What the exercise asks
Everything in the data that follows has to be repeated verbatim.

-------- Provided information

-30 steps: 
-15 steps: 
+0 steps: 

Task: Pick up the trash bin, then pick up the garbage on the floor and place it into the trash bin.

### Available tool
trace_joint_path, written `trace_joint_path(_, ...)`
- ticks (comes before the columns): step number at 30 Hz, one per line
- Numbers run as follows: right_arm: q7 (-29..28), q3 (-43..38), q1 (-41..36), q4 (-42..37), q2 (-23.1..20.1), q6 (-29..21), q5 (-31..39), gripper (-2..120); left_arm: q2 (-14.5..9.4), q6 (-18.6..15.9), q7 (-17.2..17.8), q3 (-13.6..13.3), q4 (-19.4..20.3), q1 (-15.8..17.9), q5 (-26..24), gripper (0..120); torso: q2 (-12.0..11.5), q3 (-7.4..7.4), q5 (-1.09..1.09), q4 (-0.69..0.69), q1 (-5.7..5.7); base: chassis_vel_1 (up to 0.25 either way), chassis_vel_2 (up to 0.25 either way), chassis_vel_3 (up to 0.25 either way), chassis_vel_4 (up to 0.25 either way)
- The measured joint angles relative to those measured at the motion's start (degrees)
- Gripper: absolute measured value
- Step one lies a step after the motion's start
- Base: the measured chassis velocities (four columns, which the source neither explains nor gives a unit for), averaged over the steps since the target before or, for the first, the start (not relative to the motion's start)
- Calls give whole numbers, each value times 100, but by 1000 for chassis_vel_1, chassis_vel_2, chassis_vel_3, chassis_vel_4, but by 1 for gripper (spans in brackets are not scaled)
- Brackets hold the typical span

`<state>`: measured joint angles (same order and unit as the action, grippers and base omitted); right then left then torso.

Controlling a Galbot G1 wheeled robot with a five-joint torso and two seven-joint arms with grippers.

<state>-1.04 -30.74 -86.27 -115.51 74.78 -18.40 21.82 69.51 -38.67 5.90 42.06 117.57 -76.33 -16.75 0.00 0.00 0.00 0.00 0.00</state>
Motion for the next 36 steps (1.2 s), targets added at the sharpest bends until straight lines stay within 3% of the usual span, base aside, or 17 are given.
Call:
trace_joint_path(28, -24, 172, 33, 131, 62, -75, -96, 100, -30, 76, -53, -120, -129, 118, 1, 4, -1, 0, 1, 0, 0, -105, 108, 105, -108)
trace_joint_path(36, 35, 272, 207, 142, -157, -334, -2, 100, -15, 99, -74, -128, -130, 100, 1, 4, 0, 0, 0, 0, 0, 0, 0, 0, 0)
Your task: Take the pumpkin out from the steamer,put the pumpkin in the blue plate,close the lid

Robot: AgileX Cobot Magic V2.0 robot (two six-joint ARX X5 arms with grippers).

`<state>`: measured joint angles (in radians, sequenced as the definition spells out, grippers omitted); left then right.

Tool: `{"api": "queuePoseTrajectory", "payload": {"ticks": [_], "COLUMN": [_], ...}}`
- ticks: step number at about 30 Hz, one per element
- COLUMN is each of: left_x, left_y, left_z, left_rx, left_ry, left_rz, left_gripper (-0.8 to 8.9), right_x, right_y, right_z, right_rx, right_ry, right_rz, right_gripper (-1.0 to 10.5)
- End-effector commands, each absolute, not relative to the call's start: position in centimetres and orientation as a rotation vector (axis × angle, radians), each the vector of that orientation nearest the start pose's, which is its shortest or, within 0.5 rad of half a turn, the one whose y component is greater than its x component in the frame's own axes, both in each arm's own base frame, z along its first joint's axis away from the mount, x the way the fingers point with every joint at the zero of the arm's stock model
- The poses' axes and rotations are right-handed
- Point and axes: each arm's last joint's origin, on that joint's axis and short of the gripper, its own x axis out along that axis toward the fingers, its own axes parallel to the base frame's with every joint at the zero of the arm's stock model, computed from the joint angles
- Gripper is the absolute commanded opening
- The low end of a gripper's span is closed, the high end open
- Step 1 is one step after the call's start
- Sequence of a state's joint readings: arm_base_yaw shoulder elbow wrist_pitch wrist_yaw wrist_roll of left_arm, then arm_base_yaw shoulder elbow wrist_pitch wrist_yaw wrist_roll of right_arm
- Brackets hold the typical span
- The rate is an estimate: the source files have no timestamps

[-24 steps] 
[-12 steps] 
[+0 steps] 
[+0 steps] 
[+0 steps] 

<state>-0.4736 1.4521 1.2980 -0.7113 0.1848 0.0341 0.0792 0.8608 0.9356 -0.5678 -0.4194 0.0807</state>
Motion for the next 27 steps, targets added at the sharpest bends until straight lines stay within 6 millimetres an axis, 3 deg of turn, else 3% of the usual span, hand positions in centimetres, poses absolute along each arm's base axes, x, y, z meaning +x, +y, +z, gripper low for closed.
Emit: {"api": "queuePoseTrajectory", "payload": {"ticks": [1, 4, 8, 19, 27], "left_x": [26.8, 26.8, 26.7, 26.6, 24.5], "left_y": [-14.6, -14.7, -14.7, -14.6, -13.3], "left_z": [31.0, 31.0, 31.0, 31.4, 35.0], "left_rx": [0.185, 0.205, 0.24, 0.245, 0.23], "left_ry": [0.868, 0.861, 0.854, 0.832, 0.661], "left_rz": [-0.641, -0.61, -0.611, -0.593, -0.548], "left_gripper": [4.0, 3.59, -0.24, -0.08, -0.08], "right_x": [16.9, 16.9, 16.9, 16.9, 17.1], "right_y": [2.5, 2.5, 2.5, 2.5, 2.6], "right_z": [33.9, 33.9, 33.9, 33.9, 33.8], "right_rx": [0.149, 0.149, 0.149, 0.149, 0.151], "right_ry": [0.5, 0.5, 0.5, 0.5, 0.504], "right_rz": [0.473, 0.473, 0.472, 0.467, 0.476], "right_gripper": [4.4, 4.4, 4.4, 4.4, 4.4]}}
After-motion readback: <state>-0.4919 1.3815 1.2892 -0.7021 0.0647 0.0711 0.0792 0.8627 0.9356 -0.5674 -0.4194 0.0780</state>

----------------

Answer box
-30 steps: 
-15 steps: 
+0 steps: 

Task: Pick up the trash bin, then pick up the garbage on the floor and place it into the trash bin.

### Available tool
trace_joint_path, written `trace_joint_path(_, ...)`
- ticks (comes before the columns): step number at 30 Hz, one per line
- Numbers run as follows: right_arm: q7 (-29..28), q3 (-43..38), q1 (-41..36), q4 (-42..37), q2 (-23.1..20.1), q6 (-29..21), q5 (-31..39), gripper (-2..120); left_arm: q2 (-14.5..9.4), q6 (-18.6..15.9), q7 (-17.2..17.8), q3 (-13.6..13.3), q4 (-19.4..20.3), q1 (-15.8..17.9), q5 (-26..24), gripper (0..120); torso: q2 (-12.0..11.5), q3 (-7.4..7.4), q5 (-1.09..1.09), q4 (-0.69..0.69), q1 (-5.7..5.7); base: chassis_vel_1 (up to 0.25 either way), chassis_vel_2 (up to 0.25 either way), chassis_vel_3 (up to 0.25 either way), chassis_vel_4 (up to 0.25 either way)
- The measured joint angles relative to those measured at the motion's start (degrees)
- Gripper: absolute measured value
- Step one lies a step after the motion's start
- Base: the measured chassis velocities (four columns, which the source neither explains nor gives a unit for), averaged over the steps since the target before or, for the first, the start (not relative to the motion's start)
- Calls give whole numbers, each value times 100, but by 1000 for chassis_vel_1, chassis_vel_2, chassis_vel_3, chassis_vel_4, but by 1 for gripper (spans in brackets are not scaled)
- Brackets hold the typical span

`<state>`: measured joint angles (same order and unit as the action, grippers and base omitted); right then left then torso.

Controlling a Galbot G1 wheeled robot with a five-joint torso and two seven-joint arms with grippers.

<state>-1.04 -30.74 -86.27 -115.51 74.78 -18.40 21.82 69.51 -38.67 5.90 42.06 117.57 -76.33 -16.75 0.00 0.00 0.00 0.00 0.00</state>
Motion for the next 36 steps (1.2 s), targets added at the sharpest bends until straight lines stay within 3% of the usual span, base aside, or 17 are given.
Call:
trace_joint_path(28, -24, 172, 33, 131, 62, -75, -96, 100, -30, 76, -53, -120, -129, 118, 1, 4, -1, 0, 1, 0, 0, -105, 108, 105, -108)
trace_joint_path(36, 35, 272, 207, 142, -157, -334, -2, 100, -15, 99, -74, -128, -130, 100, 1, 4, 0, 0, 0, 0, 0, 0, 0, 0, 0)
Your task: Take the pumpkin out from the steamer,put the pumpkin in the blue plate,close the lid

Robot: AgileX Cobot Magic V2.0 robot (two six-joint ARX X5 arms with grippers).

`<state>`: measured joint angles (in radians, sequenced as the definition spells out, grippers omitted); left then right.

Tool: `{"api": "queuePoseTrajectory", "payload": {"ticks": [_], "COLUMN": [_], ...}}`
- ticks: step number at about 30 Hz, one per element
- COLUMN is each of: left_x, left_y, left_z, left_rx, left_ry, left_rz, left_gripper (-0.8 to 8.9), right_x, right_y, right_z, right_rx, right_ry, right_rz, right_gripper (-1.0 to 10.5)
- End-effector commands, each absolute, not relative to the call's start: position in centimetres and orientation as a rotation vector (axis × angle, radians), each the vector of that orientation nearest the start pose's, which is its shortest or, within 0.5 rad of half a turn, the one whose y component is greater than its x component in the frame's own axes, both in each arm's own base frame, z along its first joint's axis away from the mount, x the way the fingers point with every joint at the zero of the arm's stock model
- The poses' axes and rotations are right-handed
- Point and axes: each arm's last joint's origin, on that joint's axis and short of the gripper, its own x axis out along that axis toward the fingers, its own axes parallel to the base frame's with every joint at the zero of the arm's stock model, computed from the joint angles
- Gripper is the absolute commanded opening
- The low end of a gripper's span is closed, the high end open
- Step 1 is one step after the call's start
- Sequence of a state's joint readings: arm_base_yaw shoulder elbow wrist_pitch wrist_yaw wrist_roll of left_arm, then arm_base_yaw shoulder elbow wrist_pitch wrist_yaw wrist_roll of right_arm
- Brackets hold the typical span
- The rate is an estimate: the source files have no timestamps

[-24 steps] 
[-12 steps] 
[+0 steps] 
[+0 steps] 
[+0 steps] 

<state>-0.4736 1.4521 1.2980 -0.7113 0.1848 0.0341 0.0792 0.8608 0.9356 -0.5678 -0.4194 0.0807</state>
Motion for the next 27 steps, targets added at the sharpest bends until straight lines stay within 6 millimetres an axis, 3 deg of turn, else 3% of the usual span, hand positions in centimetres, poses absolute along each arm's base axes, x, y, z meaning +x, +y, +z, gripper low for closed.
Emit: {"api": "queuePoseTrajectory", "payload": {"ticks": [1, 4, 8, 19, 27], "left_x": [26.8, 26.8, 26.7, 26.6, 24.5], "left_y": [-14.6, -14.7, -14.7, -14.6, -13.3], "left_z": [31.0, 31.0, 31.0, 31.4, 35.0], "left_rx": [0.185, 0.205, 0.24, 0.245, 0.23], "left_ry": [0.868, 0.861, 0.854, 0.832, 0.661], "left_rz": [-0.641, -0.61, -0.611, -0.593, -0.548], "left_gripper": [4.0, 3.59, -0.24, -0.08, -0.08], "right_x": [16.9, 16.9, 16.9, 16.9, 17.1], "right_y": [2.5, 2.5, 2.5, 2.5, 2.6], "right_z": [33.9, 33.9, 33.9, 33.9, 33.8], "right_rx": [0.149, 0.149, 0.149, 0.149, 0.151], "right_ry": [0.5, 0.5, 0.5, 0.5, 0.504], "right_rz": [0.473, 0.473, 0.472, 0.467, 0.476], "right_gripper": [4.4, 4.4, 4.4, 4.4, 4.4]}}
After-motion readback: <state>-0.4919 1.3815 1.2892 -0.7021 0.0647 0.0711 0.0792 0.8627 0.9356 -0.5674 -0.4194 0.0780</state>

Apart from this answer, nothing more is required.